(Stored data)
········

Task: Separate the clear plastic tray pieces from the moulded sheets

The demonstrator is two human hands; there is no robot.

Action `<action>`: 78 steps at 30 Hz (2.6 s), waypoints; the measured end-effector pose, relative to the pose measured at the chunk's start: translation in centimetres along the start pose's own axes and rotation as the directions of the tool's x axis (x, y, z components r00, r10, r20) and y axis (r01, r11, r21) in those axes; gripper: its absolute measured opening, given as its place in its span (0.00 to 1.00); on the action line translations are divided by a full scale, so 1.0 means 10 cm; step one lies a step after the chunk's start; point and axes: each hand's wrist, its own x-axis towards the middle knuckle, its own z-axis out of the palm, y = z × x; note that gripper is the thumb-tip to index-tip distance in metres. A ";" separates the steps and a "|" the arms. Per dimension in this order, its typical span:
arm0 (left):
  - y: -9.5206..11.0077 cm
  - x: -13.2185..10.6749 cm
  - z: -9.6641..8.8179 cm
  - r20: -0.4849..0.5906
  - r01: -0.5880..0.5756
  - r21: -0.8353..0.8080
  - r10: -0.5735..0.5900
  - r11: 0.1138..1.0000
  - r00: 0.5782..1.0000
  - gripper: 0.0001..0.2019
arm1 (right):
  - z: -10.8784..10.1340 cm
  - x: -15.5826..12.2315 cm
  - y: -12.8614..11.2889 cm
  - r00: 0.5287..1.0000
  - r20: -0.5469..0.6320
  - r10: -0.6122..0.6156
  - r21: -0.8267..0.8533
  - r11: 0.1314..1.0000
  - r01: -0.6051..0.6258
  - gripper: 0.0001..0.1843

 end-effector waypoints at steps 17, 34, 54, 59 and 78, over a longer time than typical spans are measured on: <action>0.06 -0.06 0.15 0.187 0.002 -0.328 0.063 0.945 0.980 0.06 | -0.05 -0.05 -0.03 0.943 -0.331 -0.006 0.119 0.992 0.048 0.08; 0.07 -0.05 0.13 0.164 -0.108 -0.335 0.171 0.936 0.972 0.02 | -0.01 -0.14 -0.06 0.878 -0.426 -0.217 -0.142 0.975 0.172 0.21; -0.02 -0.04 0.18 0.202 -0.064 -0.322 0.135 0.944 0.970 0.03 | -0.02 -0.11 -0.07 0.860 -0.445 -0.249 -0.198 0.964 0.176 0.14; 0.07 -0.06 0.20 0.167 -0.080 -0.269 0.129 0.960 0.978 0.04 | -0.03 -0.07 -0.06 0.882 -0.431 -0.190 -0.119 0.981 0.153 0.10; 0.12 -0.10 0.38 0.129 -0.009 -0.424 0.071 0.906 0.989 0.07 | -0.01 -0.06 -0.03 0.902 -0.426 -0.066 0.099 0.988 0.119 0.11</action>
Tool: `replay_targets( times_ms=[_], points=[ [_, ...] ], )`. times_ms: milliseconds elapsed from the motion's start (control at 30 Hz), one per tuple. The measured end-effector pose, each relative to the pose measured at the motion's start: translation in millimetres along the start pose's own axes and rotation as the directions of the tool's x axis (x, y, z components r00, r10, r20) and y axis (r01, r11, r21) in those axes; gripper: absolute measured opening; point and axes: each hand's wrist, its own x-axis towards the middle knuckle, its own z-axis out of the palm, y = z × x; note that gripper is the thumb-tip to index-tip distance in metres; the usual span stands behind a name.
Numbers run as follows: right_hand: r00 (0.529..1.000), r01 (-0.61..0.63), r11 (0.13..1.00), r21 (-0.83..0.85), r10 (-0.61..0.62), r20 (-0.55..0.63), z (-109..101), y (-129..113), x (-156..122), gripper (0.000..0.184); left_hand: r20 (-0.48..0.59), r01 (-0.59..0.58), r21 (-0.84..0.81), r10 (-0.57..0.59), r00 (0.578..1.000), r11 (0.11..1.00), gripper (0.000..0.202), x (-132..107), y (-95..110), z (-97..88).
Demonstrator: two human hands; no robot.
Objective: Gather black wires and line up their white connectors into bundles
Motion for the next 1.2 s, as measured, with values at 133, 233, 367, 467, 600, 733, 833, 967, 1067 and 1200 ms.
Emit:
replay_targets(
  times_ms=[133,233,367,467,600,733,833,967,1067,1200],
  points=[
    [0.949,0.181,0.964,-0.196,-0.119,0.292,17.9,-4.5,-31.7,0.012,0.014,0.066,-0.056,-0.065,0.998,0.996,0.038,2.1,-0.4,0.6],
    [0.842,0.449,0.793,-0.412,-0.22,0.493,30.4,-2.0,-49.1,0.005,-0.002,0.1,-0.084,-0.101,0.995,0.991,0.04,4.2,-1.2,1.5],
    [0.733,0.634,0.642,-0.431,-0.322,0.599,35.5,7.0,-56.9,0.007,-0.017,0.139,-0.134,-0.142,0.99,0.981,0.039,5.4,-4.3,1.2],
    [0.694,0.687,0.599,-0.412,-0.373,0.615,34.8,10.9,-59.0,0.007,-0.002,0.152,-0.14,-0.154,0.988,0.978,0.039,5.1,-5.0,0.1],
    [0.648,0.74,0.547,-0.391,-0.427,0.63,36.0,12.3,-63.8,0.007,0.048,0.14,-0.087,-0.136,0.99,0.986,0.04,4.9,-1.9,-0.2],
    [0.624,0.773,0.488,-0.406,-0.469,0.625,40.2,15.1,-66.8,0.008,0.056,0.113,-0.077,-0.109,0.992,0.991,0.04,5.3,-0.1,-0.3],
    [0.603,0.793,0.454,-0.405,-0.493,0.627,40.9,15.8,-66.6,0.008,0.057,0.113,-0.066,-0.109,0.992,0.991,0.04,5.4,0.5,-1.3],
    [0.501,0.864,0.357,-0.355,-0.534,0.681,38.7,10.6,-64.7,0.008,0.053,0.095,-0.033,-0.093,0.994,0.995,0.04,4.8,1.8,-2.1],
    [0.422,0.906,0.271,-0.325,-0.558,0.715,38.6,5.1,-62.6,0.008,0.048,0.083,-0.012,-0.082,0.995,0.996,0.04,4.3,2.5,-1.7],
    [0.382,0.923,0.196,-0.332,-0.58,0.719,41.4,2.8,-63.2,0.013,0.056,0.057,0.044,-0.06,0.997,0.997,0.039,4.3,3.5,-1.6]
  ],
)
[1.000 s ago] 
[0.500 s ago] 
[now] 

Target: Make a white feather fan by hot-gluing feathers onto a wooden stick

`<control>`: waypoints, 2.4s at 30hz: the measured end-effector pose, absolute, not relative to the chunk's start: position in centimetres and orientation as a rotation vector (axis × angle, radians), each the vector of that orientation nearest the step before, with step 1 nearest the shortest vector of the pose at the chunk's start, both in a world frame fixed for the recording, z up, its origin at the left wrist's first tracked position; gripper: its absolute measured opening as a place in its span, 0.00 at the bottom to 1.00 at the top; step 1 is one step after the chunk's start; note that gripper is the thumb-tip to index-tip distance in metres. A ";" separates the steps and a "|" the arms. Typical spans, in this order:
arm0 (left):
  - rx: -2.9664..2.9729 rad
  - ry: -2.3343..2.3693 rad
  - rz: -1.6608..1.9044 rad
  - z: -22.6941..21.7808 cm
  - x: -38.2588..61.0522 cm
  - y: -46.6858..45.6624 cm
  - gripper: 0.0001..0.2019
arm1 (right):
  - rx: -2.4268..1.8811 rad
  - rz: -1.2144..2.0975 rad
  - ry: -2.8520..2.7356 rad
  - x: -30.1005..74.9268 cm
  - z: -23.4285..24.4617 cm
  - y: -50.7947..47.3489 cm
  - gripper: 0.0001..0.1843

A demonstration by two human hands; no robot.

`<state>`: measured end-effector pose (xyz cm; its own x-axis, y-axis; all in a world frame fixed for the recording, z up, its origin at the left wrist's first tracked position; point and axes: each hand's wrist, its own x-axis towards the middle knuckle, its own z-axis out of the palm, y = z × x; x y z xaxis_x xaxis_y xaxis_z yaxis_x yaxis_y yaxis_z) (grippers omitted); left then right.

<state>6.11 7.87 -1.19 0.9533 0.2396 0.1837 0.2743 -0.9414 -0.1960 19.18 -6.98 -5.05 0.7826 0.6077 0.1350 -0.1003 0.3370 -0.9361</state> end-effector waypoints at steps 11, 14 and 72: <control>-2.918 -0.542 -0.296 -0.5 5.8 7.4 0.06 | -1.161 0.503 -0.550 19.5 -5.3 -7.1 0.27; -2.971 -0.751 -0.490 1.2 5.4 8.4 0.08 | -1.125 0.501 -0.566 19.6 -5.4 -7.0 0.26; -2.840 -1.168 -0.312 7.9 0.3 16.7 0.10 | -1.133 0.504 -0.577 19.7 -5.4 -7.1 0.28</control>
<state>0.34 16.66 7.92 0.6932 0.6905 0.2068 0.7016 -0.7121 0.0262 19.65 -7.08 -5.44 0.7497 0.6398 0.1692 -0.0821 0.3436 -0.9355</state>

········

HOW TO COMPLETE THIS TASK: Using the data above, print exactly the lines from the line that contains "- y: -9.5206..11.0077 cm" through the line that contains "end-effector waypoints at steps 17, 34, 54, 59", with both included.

EXPECTED OUTPUT:
  - y: -9.5206..11.0077 cm
  - x: -13.2185..10.6749 cm
  - z: -9.6641..8.8179 cm
  - r20: -0.4849..0.5906
  - r01: -0.5880..0.5756
  - r21: -0.8353..0.8080
  - r10: -0.5735..0.5900
  - r11: 0.1138..1.0000
  - r00: 0.5782..1.0000
  - gripper: 0.0001..0.2019
arm1 (right):
  - z: -10.8784..10.1340 cm
  - x: -15.5826..12.2315 cm
  - y: -12.8614..11.2889 cm
  - r00: 0.5287..1.0000
  - r20: -0.5469..0.6320
  - r10: -0.6122..0.6156
  - r21: -0.8267..0.8533
  - r11: 0.1314..1.0000
  - r01: -0.6051..0.6258
  - gripper: 0.0001..0.1843

 end-effector waypoints at steps 17, 34, 54, 59 and 78, over a longer time than typical spans are measured on: <action>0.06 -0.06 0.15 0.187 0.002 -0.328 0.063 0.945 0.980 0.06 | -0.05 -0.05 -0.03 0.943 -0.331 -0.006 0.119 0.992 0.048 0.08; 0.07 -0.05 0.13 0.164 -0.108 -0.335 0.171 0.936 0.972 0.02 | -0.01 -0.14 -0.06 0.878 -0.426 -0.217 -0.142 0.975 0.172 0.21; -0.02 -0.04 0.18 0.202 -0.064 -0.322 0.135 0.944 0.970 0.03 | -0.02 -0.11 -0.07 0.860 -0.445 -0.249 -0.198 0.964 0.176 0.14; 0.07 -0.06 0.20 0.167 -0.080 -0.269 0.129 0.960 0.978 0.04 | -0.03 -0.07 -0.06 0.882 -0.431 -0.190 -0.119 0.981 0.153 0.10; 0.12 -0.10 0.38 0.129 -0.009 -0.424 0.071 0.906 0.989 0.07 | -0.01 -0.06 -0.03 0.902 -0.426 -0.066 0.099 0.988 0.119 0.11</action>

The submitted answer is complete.